WHAT YOU HAVE TO DO
Print the listing below word for word, but drop any pictures it contains.

INFORMATION SUPPLIED
******

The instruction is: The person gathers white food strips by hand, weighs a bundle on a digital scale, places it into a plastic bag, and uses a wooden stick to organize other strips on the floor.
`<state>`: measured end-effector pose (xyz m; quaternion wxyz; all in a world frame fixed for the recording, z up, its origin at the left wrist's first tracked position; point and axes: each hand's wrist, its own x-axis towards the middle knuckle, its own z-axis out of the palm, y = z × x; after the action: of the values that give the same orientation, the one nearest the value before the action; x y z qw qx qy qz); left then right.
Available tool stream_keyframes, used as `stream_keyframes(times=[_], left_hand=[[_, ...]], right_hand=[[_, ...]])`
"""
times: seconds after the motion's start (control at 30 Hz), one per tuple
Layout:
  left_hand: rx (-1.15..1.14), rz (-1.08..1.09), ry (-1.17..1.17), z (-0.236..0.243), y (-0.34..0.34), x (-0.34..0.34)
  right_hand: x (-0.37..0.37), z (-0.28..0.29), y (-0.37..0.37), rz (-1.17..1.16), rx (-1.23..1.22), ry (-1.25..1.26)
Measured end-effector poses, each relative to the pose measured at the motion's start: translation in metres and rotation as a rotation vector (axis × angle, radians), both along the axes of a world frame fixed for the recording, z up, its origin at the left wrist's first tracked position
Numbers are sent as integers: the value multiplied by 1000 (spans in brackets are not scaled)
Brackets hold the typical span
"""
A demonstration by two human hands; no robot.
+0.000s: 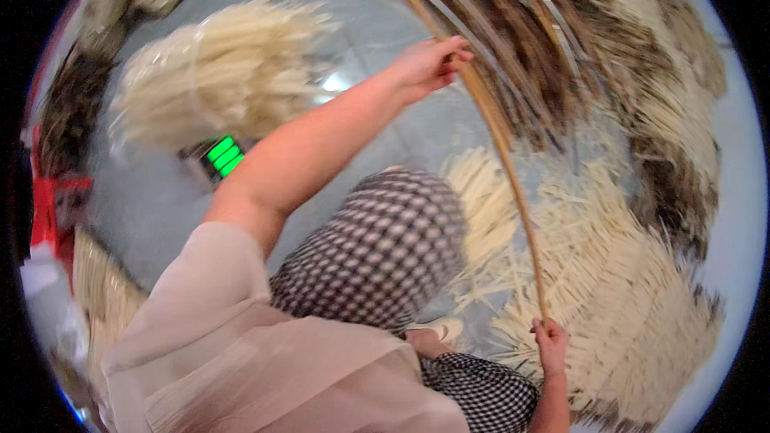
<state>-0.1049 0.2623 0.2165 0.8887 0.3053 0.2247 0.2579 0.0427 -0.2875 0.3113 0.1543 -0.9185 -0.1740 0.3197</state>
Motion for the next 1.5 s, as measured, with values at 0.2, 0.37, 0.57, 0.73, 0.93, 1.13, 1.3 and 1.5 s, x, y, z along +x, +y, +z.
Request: stream_keyframes(times=[0.2,0.37,0.57,0.73,0.93,1.13,1.3,1.5], left_hand=[[127,-318,86,31,-17,1],[288,-867,389,-49,-30,-49],[274,-1499,834,-97,-61,-123],[-96,-1457,805,-134,-106,-111],[-207,-1188,860,-191,-110,-90],[-69,-674,727,-217,-100,-71],[-205,-487,604,-201,-94,-61],[-118,-533,551,-168,-80,-38]], right_hand=[[7,-53,96,-110,305,-125],[171,-56,286,205,673,-583],[145,-99,398,296,617,-423],[33,-280,337,236,-112,44],[-41,-303,316,116,-208,-100],[-68,-321,319,160,117,-72],[-97,-286,324,267,442,384],[-76,-257,286,23,721,510]])
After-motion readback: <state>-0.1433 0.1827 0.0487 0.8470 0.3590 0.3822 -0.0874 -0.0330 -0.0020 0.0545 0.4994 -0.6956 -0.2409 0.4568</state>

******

SOLUTION TO THIS EXERCISE
The instruction is: The person gathers white food strips by hand, weighs a bundle on a digital scale, places it into a plastic bag, and uses a wooden stick to organize other strips on the floor.
`<state>`: measured end-effector pose (xyz m; quaternion wxyz; all in a world frame fixed for the recording, z up, its origin at the left wrist's first tracked position; point and axes: each hand's wrist, its own x-axis towards the middle knuckle, its own z-axis out of the palm, y = z × x; after the action: of the values that give the same orientation, the one nearest the value before the action; x y z qw qx qy qz); left then right.
Available tool stream_keyframes, used as `stream_keyframes(times=[_], left_hand=[[_, ...]], right_hand=[[_, ...]])`
"""
times: seconds after the motion's start (control at 30 Hz), one per tuple
Layout:
  left_hand: rx (-1.15..1.14), rz (-1.08..1.09), ry (-1.17..1.17), z (-0.236..0.243), y (-0.34..0.34), x (-0.34..0.34)
  right_hand: x (-0.37..0.37), z (-0.28..0.29), y (-0.37..0.37), rz (-1.17..1.16), rx (-1.23..1.22), ry (-1.25..1.26)
Measured end-effector poses, each relative to the pose measured at the motion's start: translation in metres and rotation as a rotation vector (axis × angle, radians), both along the axes of a world frame fixed for the recording, z up, its origin at the left wrist's first tracked position
Numbers are sent as integers: the value multiplied by 1000 (spans in brackets are not scaled)
Brackets hold the typical span
"""
A demonstration by two human hands; no robot.
+0.000s: 
<state>-0.1049 0.2623 0.2165 0.8887 0.3053 0.2247 0.2579 0.0427 -0.2875 0.3113 0.1543 -0.9185 -0.1740 0.3197</state>
Motion for the next 1.5 s, as measured, with values at 0.2, 0.37, 0.57, 0.73, 0.93, 1.13, 1.3 and 1.5 s, x, y, z along +x, +y, +z.
Request: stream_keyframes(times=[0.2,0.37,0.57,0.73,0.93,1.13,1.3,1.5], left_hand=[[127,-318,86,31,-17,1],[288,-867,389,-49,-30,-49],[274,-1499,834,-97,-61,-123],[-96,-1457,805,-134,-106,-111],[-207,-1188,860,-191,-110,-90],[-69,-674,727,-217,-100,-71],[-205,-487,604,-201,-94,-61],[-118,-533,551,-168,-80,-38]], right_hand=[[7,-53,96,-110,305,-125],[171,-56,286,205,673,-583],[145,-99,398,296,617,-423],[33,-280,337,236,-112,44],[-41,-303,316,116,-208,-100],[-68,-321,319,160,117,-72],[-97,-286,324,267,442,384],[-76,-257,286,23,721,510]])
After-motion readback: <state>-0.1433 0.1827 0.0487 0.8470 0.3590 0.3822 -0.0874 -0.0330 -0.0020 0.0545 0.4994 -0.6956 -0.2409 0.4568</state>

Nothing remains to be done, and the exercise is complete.